General information
- Type: Hotel, residence, restaurant
- Location: Doha, Qatar
- Coordinates: 25°19′42″N 51°31′59″E﻿ / ﻿25.32833°N 51.53306°E
- Construction started: 2007
- Completed: 2014

Height
- Architectural: 157 m (515 ft)

Technical details
- Floor count: 42

= Bin Samikh Tower =

Bin Samikh is a skyscraper located in Doha, Qatar, which opened in 2014.

== Background ==
Ali bin Samikh Al Marri is a Qatari human rights figure and politician, chairman of the National Commission on Human Rights. He is also the CEO of Tamniyat Qatar Real Estate Investment (itself owned by Grand Heritage International), the company in charge of building the tower. Bin Samikh Holding, which combines the assets of Ali bin Samikh al-Marri, operates in the construction and real estate management sectors according to the rules imposed by Sharia law.

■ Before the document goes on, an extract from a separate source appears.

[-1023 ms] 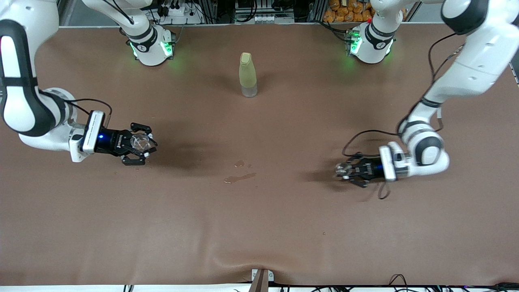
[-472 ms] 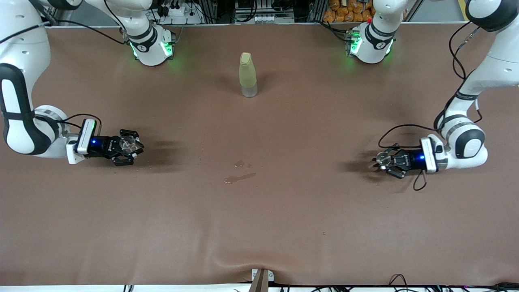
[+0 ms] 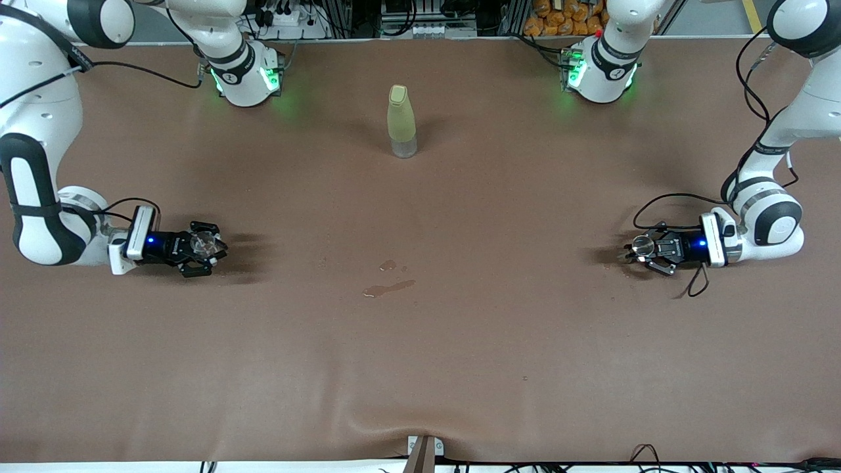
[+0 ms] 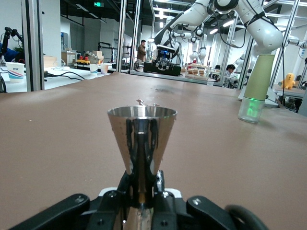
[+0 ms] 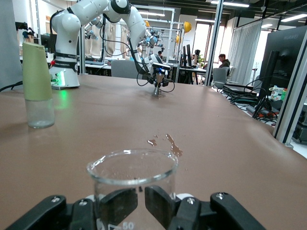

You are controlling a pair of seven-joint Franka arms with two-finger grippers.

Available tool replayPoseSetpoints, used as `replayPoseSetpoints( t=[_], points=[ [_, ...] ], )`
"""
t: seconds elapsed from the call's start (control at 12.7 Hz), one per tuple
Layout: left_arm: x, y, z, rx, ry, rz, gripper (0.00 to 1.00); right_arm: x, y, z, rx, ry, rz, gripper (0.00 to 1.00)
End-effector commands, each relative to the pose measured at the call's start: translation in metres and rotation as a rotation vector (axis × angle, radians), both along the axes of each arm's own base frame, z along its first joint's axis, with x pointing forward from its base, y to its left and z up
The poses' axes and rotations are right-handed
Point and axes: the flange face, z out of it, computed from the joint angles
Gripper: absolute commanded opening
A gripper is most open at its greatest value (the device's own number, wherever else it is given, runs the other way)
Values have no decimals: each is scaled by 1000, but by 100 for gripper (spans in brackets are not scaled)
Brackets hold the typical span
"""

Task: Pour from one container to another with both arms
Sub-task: 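Move the beaker back with the right gripper while the left gripper withdraws the jigger, then lower the beaker and open the right gripper while the left gripper holds the jigger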

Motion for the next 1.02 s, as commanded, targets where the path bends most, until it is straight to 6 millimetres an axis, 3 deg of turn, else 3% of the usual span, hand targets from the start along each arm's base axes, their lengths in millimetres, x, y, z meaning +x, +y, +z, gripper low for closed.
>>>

Construction of the Bin Samikh Tower began in 2007 and was completed in 2014.

== Description ==
The construction of the tower, which was originally called the Swiss Deluxe Grand Hotel, required a budget of $150 million. The tower has 24 luxury hotel rooms, 170 residential apartments, 234 rooms, 192 apartments, and 4 restaurants. The hotels and apartments are managed by the Swiss companies Swiss luxury hotel management group and Swiss-Attixs International Hotels Group (SAIH).